Hope it may help some people for A short trip. If you live up North, fancy a change of scenery, May be an advantage with Diesel running at £1.40+ a Litre. Anyone living in or around Newcastle, could save around £200 on Fuel costs alone getting to Dover.

HTH

TM


----------



## geordie01 (Apr 20, 2006)

Hope you have a good time TM but my experience of that route it is just a sea going drunken brawl with stag and hen parties, i would not use it and i only live 9 miles from the terminal in North Shields.A couple of friends went last week and they did not enjoy the experience.


----------



## teemyob (Nov 22, 2005)

*Pob*



geordie01 said:


> Hope you have a good time TM but my experience of that route it is just a sea going drunken brawl with stag and hen parties, i would not use it and i only live 9 miles from the terminal in North Shields.A couple of friends went last week and they did not enjoy the experience.


Thanks.

Sounds like the old pride of Bilbao route. And we saw the same kind of behaviour on a trip from Santander to Plymouth With Brittany ferries after p&o finished the Spanish route.

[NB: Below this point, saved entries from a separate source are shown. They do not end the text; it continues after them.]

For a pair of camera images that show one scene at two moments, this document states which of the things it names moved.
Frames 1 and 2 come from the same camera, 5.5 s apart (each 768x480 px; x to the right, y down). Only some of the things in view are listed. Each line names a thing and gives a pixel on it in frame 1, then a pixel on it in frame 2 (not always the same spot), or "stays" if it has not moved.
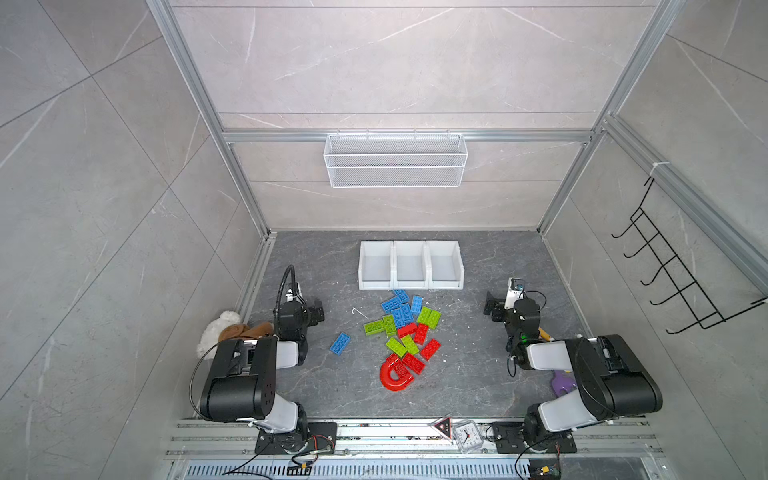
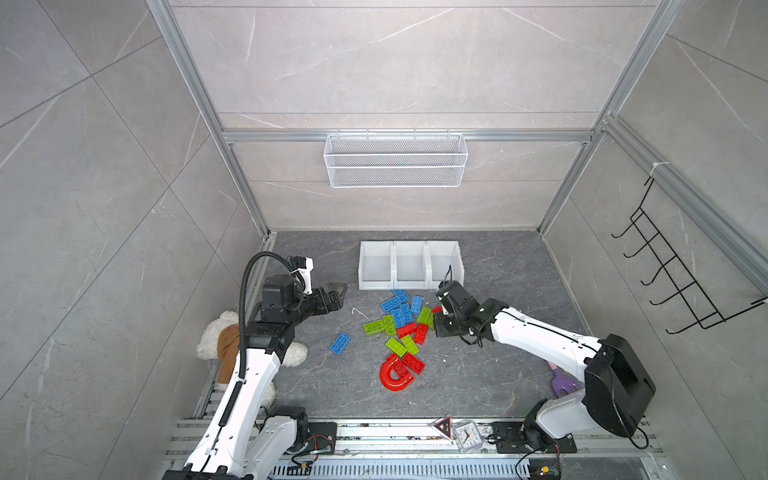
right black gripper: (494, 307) -> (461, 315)
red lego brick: (421, 333) stays
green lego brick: (424, 315) stays
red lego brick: (413, 363) stays

Hoping to be tucked up in bed for 9. Will have our grandchildren with us!

Thanks

Tm


----------



## Jagman (Feb 16, 2008)

Thanks TM. Sharing ferry information could become an increasingly valuable service on here - you are right about fuel costs of course and ferry fares vary a lot for basically the same trip. I'm no expert on this by any means but am trying to research it more often now and its clear that booking well ahead is one way of potential saving and being aware of special offers like yours is another. 

Incidentally my neighbour can't believe the Newcastle Norway service has gone despite my assurances - he used it a lot as a biker. Much of my planning right now is for a Norway trip next year and it is a shame the direct ferry is no more. I'll see if there is a possibility of going Newcastle via Holland rather than Harwich Denmark and factoring in the fuel saving - job for Sunday!

Cheers, hope the trip goes well


----------



## musicbus (May 1, 2005)

Geordie,

I have used DFDS Newcastle Amsterdam return many times and I have seen little to back up what you say. The food and service is excellent and the rooms comfortable. At 300 return outside cabin &,5 mtr MH its easier and cheaper than heading south to Dover from my neck of the woods.

I am guessing that Fri and Sun nights might be good to avoid with people/parties going to Amsterdam for the weekend.


----------



## teemyob (Nov 22, 2005)

*Replies*

Thanks for the replies.

I take on-board (pardon the Pun) Geordie's comments re Drunken Clientele . But as I said, kind of the par for the course these days. Escapes me how people get so paralytic when on a ship. Doubt they would have a clue if there were an Emergency.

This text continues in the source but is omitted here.